Open AccessImpact of p53 status on TRAIL-mediated apoptotic and non-apoptotic signaling in cancer cells
Author(s) -
Anna Willms,
Hella Schittek,
Sascha Rahn,
Justyna Sosna,
Ufuk Mert,
Dieter Adam,
Anna Trauzold
Publication year - 2019
Publication title -
plos one
Language(s) - English
Resource type - Journals
SCImago Journal Rank - 0.99
H-Index - 332
ISSN - 1932-6203
DOI - 10.1371/journal.pone.0214847
Subject(s) - apoptosis , downregulation and upregulation , signal transduction , cancer research , cancer cell , gene knockdown , biology , programmed cell death , microbiology and biotechnology , chemistry , cancer , biochemistry , genetics , gene
Due to their ability to preferentially induce cell death in tumor cells, while sparing healthy cells, TNF-related apoptosis-inducing ligand (TRAIL) and agonistic anti-TRAIL-R1 or anti-TRAIL-R2-specific antibodies are under clinical investigations for cancer-treatment. However, TRAIL-Rs may also induce signaling pathways, which result in malignant progression. TRAIL receptors are transcriptionally upregulated via wild-type p53 following radio- or chemotherapy. Nevertheless, the impact of p53 status on the expression and signaling of TRAIL-Rs is not fully understood. Therefore, we analyzed side by side apoptotic and non-apoptotic signaling induced by TRAIL or the agonistic TRAIL-R-specific antibodies Mapatumumab (anti-TRAIL-R1) and Lexatumumab (anti-TRAIL-R2) in the two isogenic colon carcinoma cell lines HCT116 p53 +/+ and p53 -/- . We found that HCT116 p53 +/+ cells were significantly more sensitive to TRAIL-R-triggering than p53 -/- cells.

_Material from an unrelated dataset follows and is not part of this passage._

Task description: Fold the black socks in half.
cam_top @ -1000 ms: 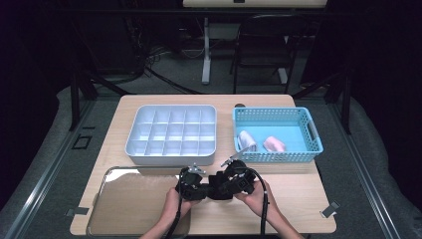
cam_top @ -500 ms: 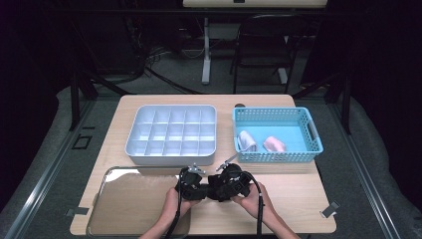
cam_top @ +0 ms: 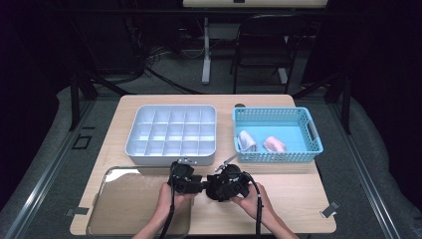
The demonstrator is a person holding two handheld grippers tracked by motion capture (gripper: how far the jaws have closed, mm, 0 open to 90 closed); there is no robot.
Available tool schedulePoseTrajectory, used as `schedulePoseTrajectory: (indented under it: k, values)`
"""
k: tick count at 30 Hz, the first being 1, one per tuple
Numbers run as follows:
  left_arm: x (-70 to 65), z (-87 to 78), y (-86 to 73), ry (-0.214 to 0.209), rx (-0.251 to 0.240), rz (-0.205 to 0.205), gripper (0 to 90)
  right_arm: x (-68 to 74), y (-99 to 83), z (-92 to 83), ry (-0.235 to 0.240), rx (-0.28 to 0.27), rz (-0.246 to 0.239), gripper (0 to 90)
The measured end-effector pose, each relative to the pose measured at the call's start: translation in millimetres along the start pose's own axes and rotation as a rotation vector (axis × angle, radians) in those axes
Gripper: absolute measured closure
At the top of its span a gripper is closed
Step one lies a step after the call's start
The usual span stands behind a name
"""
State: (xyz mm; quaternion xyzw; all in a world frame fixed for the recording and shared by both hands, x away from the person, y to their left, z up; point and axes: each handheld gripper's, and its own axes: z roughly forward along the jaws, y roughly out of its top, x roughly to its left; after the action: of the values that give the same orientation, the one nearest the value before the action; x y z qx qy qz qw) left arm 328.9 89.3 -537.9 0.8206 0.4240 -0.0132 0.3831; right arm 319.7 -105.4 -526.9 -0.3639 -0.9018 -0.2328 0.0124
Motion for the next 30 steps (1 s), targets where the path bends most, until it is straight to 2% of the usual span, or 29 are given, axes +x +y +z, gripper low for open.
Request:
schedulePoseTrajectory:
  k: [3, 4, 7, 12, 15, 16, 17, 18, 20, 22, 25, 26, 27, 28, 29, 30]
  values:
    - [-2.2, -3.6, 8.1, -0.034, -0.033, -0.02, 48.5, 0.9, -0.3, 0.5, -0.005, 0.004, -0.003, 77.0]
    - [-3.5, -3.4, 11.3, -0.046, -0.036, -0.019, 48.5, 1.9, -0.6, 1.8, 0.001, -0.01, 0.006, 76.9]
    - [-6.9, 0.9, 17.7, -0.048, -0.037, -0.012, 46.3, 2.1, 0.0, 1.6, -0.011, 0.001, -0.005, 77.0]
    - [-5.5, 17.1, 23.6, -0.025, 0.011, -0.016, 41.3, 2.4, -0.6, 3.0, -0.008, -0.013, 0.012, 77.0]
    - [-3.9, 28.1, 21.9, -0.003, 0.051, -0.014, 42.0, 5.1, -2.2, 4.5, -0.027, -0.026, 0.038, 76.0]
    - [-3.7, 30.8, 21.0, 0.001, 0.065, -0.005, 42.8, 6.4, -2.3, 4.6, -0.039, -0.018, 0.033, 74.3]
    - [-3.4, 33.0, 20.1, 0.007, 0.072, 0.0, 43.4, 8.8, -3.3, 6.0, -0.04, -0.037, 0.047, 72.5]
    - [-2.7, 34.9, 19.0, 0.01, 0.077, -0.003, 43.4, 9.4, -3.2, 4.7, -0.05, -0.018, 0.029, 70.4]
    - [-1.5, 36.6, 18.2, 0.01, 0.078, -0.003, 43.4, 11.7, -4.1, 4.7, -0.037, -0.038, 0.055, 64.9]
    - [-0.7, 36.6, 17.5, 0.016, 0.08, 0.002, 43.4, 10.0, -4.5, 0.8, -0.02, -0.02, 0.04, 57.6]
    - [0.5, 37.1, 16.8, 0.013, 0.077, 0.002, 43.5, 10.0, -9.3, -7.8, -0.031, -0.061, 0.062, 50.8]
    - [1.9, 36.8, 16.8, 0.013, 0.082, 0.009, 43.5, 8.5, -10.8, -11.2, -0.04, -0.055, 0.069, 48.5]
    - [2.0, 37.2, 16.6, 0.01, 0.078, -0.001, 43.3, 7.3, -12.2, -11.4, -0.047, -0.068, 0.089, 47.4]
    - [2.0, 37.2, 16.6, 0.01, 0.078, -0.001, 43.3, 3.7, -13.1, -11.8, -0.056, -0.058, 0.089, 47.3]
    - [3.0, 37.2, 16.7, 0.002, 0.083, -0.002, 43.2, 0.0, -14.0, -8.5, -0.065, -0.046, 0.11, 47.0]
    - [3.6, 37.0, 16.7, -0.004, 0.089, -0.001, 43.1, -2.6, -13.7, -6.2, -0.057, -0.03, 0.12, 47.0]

Similarly, A549 lung cancer cells expressing wild-type p53 were more sensitive to TRAIL-R-mediated cell death than their derivatives with knockdown of p53. Our data demonstrate that the contribution of p53 in regulating TRAIL-R-induced apoptosis does not correlate to the levels of TRAIL-Rs at the plasma membrane, but rather to p53-mediated upregulation of Bax, favouring the mitochondrial amplification loop. Consistently, stronger caspase-9 and caspase-3 activation as well as PARP-cleavage was observed following TRAIL-R-triggering in HCT116 p53 +/+ compared to HCT116 p53 -/- cells. Interestingly, HCT116 p53 +/+ cells showed also a more potent activation of non-canonical TRAIL-R-induced signal transduction pathways like JNK, p38 and ERK1/ERK2 than p53 -/- cells. Likewise, these cells induced IL-8 expression in response to TRAIL, Mapatumumab or Lexatumumab significantly stronger than p53 -/- cells. We obtained similar results in A549 cells with or without p53-knockdown and in the two isogenic colon cancer cell lines RKO p53 +/+ and p53 -/- . In both cellular systems, we could clearly demonstrate the potentiating effects of p53 on TRAIL-R-mediated IL-8 induction. In conclusion, we found that wild-type p53 increases TRAIL-R-mediated apoptosis but simultaneously augments non-apoptotic signaling.